As central bankers gathered Tuesday for the last policy meeting of the year, expectations were high that Fed Chief Ben Bernanke and his cohorts will announce a large scale asset purchase plan to replace the soon-to-end Operation Twist, introduced in September 2011.
The Fed hopes additional stimulus will finally boost growth and the employment level. With the current unemployment level at an elevated 7.7% -- a number that economists say will be revised higher in the coming weeks - the weak labor market remains a grave concern.
At recent meetings, the Fed indicated that it will continue QE3, the policy of buying $45 billion in mortgage-backed securities each month until it sees a significant and sustained improvement in the employment scene - which is unlikely to come anytime soon.
Together with Operation Twist, the two programs added some $85 billion in long-term bonds to the Fed's balance sheet each month.
The aim, the Fed said in a statement, "should put downward pressure on longer-term interest rates, support mortgage markets, and help to make broader financial conditions more accommodative."
The central bank has also stressed it would employ its other policy tools "if the labor market does not improve substantially."

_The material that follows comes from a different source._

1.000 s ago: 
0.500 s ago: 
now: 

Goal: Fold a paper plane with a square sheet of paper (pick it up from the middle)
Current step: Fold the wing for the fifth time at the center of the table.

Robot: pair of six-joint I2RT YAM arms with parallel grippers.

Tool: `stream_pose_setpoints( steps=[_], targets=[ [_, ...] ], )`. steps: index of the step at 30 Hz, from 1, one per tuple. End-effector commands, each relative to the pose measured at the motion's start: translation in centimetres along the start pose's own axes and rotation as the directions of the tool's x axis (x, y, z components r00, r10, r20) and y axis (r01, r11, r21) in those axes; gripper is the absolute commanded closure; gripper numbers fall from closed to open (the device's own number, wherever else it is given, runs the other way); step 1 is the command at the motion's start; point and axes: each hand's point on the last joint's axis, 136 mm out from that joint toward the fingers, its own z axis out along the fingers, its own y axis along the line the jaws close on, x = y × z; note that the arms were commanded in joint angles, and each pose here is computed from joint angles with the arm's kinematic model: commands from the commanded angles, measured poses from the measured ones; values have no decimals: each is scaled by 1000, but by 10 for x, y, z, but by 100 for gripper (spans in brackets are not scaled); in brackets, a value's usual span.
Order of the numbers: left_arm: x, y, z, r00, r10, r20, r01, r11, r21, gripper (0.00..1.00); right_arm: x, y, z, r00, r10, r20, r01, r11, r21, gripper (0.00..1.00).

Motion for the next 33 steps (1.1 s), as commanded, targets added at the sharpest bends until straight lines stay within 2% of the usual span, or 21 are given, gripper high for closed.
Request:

While the Fed did not elaborate on what those tools are, it maintains it still has plenty of ammo left and stands ready to pull the trigger when and if necessary.
It looks like now is the time.
Three Things to Watch at this Week's FOMC Meeting
Analysts suppose the Fed will continue to buy $45 billion per month of long-dated Treasuries. But, this time around, this will be done without the simultaneous selling of short-term ones as has been the case under Operation Twist.
The future of the $45 billion per month Treasury purchases are expected to be open-ended as well (not swapped for short-term ones), and has prompted a handful of astute economists to give the new policy the name QE4, the Business Insider reports. It will also swell the Fed's already swollen stash.
"QE4 will result in a doubling of the expansion rate of the Fed's balance sheet," UBS economist Drew Matus notes.
As for the maturity of the bond purchases, economists say they could include bonds with maturities as short as four-and-a-half years, so as to include the five-year notes. Under Operation Twist, the maturities were in the 6-30 year range.
- Language and Projections
There is not much lower for rates to drop. And besides, skeptics argue the low rates have done little to help the economy. So bringing them down even lower won't have a noteworthy impact.
Plus, the Fed has vowed not to raise interest rates until the unemployment level dips to 6.5%.
What are expected to change are the economic projections.
Societe Generale economist Aneta Markowska notes the Fed's "2013 GDP forecast published in September still looks relatively high at 2.5%-3% and is at risk of being revised lower."
Yet most economists don't see much in the way of forecast revisions given the uncertainties surrounding the economy.
- Fiscal Cliff Factor
Should the $607 billion wallop from higher taxes and government spending cuts kick-in on Jan. 1 and endure for a good part of 2013, any good from the Fed's assets purchases, low stance on interest rates and loose monetary policy will not prevent an imminent recession next year.
So even if the Fed can cushion the fall, it can't stop the country from tumbling over the cliff. That is up to Congress.
The outcome of this week's FOMC meeting will be announced Wednesday at 12:30 p.m.